PROBLEM STATEMENT
Extract only the lines from the start of the entries below to the line with "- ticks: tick", inclusive; omit every picture.

PROVIDED DATA
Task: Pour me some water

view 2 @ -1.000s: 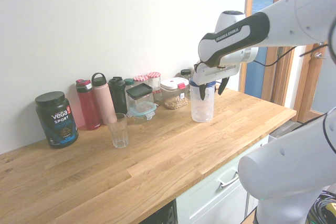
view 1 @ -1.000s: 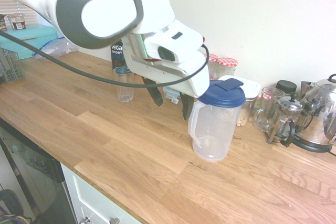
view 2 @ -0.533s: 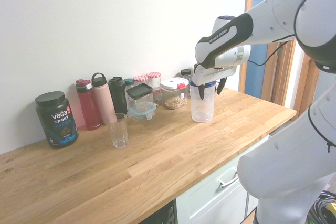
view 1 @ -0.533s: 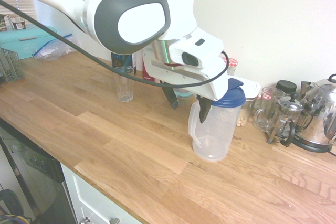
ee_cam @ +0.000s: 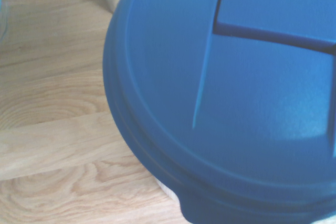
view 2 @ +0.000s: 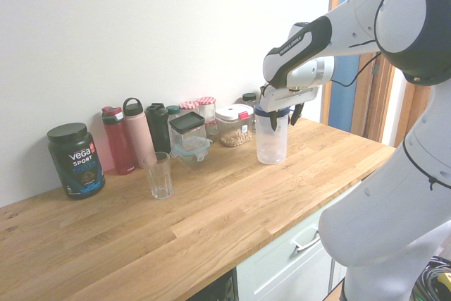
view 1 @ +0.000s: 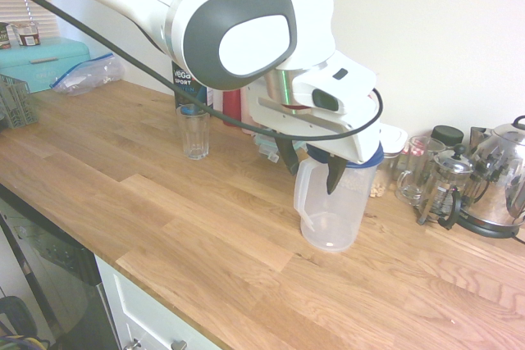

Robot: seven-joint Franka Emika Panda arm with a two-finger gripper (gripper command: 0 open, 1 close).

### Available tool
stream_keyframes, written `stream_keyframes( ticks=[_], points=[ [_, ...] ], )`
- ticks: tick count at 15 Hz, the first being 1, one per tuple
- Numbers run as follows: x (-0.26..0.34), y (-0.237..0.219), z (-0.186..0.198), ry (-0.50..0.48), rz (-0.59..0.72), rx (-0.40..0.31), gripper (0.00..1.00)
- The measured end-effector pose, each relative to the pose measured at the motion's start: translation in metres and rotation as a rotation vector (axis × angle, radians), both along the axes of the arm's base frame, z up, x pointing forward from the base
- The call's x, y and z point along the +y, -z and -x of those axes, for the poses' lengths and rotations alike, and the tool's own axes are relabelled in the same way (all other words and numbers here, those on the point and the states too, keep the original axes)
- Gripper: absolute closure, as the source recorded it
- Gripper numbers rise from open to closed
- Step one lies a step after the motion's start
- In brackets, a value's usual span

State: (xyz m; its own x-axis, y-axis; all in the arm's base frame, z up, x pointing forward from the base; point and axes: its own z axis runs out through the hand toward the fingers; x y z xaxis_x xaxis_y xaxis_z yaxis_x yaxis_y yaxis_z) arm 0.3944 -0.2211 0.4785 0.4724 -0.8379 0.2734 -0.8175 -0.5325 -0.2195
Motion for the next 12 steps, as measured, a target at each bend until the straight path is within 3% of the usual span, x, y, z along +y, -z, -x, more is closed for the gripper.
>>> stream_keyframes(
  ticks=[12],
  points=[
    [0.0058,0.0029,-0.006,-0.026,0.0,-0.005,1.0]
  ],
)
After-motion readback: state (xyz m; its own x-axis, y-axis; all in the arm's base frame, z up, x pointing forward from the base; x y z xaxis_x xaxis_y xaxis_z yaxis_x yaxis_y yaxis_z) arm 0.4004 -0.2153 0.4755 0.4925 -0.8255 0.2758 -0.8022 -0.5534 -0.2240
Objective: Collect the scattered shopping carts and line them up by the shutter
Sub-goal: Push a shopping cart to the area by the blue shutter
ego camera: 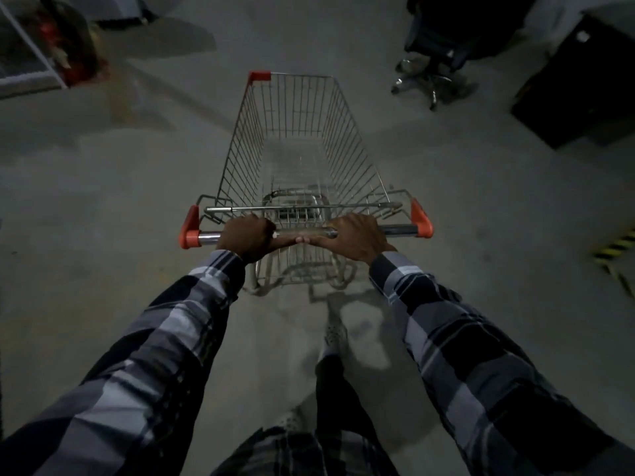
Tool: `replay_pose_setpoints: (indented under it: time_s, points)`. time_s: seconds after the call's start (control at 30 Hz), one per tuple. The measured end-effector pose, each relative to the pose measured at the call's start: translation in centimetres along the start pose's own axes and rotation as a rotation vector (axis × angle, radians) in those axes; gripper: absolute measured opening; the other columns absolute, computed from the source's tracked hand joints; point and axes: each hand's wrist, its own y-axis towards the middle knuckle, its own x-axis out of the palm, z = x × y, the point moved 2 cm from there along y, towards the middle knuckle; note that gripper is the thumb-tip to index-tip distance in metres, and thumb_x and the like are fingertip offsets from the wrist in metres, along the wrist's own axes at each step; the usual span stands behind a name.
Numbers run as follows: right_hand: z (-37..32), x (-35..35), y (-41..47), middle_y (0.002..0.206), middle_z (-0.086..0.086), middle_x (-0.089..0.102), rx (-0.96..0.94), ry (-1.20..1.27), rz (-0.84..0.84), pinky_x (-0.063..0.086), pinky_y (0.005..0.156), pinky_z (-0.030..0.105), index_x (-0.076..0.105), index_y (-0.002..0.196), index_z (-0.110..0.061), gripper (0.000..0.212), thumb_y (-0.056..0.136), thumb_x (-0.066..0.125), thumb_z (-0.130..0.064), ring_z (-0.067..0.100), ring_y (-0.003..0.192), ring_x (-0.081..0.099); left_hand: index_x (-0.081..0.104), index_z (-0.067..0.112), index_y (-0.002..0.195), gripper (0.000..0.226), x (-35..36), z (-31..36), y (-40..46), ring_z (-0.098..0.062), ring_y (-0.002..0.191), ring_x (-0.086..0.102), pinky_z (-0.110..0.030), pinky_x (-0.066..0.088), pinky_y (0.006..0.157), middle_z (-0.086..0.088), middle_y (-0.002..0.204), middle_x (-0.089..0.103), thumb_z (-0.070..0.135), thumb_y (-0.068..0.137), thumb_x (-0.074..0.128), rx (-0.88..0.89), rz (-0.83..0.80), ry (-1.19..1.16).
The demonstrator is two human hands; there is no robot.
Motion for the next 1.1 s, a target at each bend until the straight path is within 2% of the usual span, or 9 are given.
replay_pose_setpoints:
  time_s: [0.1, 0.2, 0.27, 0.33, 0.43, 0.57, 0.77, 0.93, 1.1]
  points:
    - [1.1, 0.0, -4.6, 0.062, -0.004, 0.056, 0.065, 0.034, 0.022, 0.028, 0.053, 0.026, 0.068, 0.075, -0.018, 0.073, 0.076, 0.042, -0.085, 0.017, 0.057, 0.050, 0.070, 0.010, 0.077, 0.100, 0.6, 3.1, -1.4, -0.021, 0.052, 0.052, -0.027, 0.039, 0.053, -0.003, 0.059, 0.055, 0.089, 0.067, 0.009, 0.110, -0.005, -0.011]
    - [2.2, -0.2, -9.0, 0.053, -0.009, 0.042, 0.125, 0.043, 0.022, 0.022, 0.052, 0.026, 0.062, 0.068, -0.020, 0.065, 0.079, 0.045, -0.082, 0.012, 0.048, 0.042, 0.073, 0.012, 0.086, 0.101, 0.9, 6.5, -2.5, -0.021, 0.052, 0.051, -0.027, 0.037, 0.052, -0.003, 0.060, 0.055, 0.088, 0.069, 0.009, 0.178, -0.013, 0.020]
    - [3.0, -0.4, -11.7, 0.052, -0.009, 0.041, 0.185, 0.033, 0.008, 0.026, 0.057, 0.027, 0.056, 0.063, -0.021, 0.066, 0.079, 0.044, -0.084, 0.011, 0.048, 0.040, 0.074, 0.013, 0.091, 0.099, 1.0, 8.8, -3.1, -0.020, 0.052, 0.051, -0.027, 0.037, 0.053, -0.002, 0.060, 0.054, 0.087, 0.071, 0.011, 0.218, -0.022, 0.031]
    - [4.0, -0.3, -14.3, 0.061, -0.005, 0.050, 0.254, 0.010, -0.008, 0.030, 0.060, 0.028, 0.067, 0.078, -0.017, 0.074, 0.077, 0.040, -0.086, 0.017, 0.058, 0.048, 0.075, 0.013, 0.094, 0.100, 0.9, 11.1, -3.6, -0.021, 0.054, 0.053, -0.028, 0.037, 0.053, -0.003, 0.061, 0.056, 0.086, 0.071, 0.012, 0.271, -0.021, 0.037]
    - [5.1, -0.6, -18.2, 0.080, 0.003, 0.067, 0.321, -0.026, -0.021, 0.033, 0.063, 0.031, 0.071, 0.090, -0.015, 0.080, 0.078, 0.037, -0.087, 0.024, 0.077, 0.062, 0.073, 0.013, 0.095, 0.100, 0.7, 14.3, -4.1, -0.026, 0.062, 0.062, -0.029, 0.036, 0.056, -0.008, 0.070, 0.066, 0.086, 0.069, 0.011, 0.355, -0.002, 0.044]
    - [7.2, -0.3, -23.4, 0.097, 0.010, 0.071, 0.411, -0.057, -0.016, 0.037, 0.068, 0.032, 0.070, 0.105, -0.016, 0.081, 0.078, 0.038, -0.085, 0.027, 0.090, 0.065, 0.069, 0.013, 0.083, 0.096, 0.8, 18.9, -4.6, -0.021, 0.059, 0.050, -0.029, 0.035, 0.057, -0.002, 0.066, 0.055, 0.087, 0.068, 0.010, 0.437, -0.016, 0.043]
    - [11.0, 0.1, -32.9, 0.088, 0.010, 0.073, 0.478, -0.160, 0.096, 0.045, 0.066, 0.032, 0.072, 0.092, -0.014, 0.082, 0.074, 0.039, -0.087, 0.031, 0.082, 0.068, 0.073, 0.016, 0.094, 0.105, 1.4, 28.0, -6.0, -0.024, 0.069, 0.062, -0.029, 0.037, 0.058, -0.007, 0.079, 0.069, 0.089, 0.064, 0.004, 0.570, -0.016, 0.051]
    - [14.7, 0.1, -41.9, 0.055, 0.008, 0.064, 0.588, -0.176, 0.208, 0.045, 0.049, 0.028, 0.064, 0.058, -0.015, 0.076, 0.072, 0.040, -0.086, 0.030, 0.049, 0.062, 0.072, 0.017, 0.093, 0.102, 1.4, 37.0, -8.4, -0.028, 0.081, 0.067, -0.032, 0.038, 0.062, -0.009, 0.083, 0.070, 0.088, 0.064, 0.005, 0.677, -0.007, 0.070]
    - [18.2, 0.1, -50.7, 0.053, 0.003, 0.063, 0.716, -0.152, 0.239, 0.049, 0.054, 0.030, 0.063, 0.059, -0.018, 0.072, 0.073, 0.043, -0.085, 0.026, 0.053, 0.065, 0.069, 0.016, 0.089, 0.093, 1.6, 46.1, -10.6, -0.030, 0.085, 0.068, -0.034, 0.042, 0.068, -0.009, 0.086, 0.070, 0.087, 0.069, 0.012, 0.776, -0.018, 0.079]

ANSWER SECTION
Task: Pour me some water

view 2 @ -1.000s: 
view 1 @ -1.000s: 
view 2 @ -0.533s: 
view 1 @ -0.533s: 
ee_cam @ +0.000s: 
view 2 @ +0.000s: 
view 1 @ +0.000s: 

Robot: seven-joint Franka Emika Panda arm with a two-finger gripper (gripper command: 0 open, 1 close).

### Available tool
stream_keyframes, written `stream_keyframes( ticks=[_], points=[ [_, ...] ], )`
- ticks: tick count at 15 Hz, the first being 1, one per tuple

This output is complete.